Verwendung von HR-pQCT
Dabei wurde die HR-pQCT gewählt, weil es aktuell die qualitativ hochwertigste Methode ist, um den menschlichen Knochen in der höchsten Auflösung dreidimensional darzustellen. Im Fall einer Arthritis lassen sich so Veränderungen in der Knochenstruktur sehr gut erkennen, was eine zuverlässige Klassifizierung möglich macht.
Anschließend wurde anhand von 932 neuen HR-pQCT-Scans von 611 Patientinnen und Patienten geprüft, ob das künstliche Netzwerk das Erlernte denn auch umsetzen kann: Beurteilt es die vorher bereits klassifizierten Fingergelenke richtig?
Viel eindeutigere Diagnosen wahrscheinlich
Die Ergebnisse: Die KI erkannte gesunde Fingergelenke zu 82 Prozent, rheumatoide Arthritis zu 75 Prozent und Psoriasisarthritis in 68 Prozent der Fälle – eine sehr hohe Trefferwahrscheinlichkeit bereits ohne weitere Informationen. Kombiniert mit der Expertise einer Rheumatologin oder eines Rheumatologen könnte dies zu viel eindeutigeren Diagnosen führen. Außerdem war das Netzwerk in der Lage, vorgelegte Fälle von undifferenzierter Arthritis zu klassifizieren.

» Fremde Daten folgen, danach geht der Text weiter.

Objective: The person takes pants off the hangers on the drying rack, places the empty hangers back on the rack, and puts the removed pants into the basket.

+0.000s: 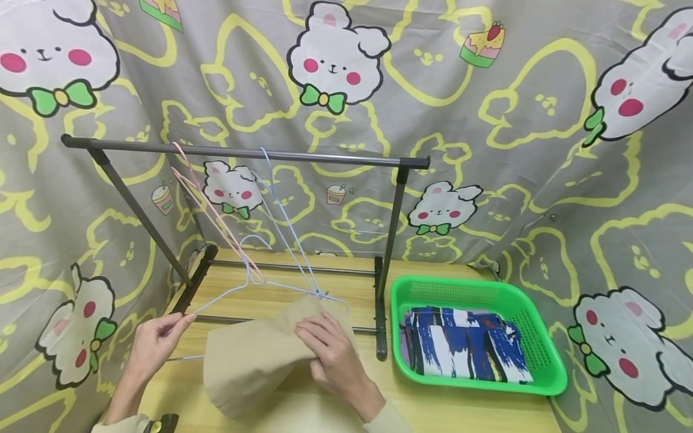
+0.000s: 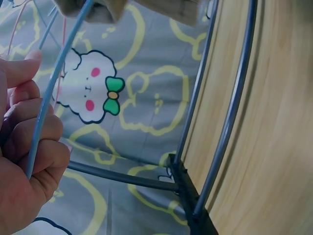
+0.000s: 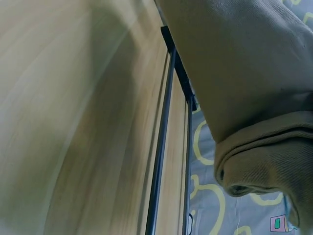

Anwendung bei Ultraschall oder MRT
„Wir sind mit den Ergebnissen der Studie sehr zufrieden, denn sie zeigen: Mithilfe von künstlicher Intelligenz kann Arthritis leichter klassifiziert werden, was eine schnellere und zielgerichtete Behandlung ermöglichen könnte. Dabei ist uns klar, dass es noch weitere Kategorien gibt, die dem Netzwerk beigebracht werden müssen. Zudem ist geplant, die Methodik der KI auf andere bildgebende Verfahren wie Ultraschall oder MRT anzuwenden, die häufiger verfügbar sind“, erklärt Lukas Folle.
Konzentration auf intraartikuläre Hotspots
Während das Forschungsteam für aussagekräftige Ergebnisse auf die hochauflösende Computertomografie zurückgreifen konnte, steht diese Form der Bildgebung Ärztinnen und Ärzten unter normalen Umständen aus Platz- und Kostengründen selten zur Verfügung. Dennoch können die neu gewonnenen Erkenntnisse weiterhelfen: So machte das neuronale Netzwerk gewisse Regionen im Gelenk fest, die jeweils für eine bestimmte Form der Arthritis am aussagekräftigsten sind, sogenannte intraartikuläre Hotspots. „Für die Zukunft könnte das bedeuten, dass diese Bereiche Medizinerinnen und Medizinern als weiteres Teil im Diagnostikpuzzle dienen, um eine Verdachtsdiagnose zu erhärten“, erklärte Dr. Kleyer. Das erspart bei der Diagnose Zeit und Aufwand und ist beispielsweise bereits mithilfe von Ultraschall machbar. In einem Folgeprojekt planen Kleyer und Maier, zusammen mit ihren Gruppen diesen Ansatz noch weiter zu untersuchen.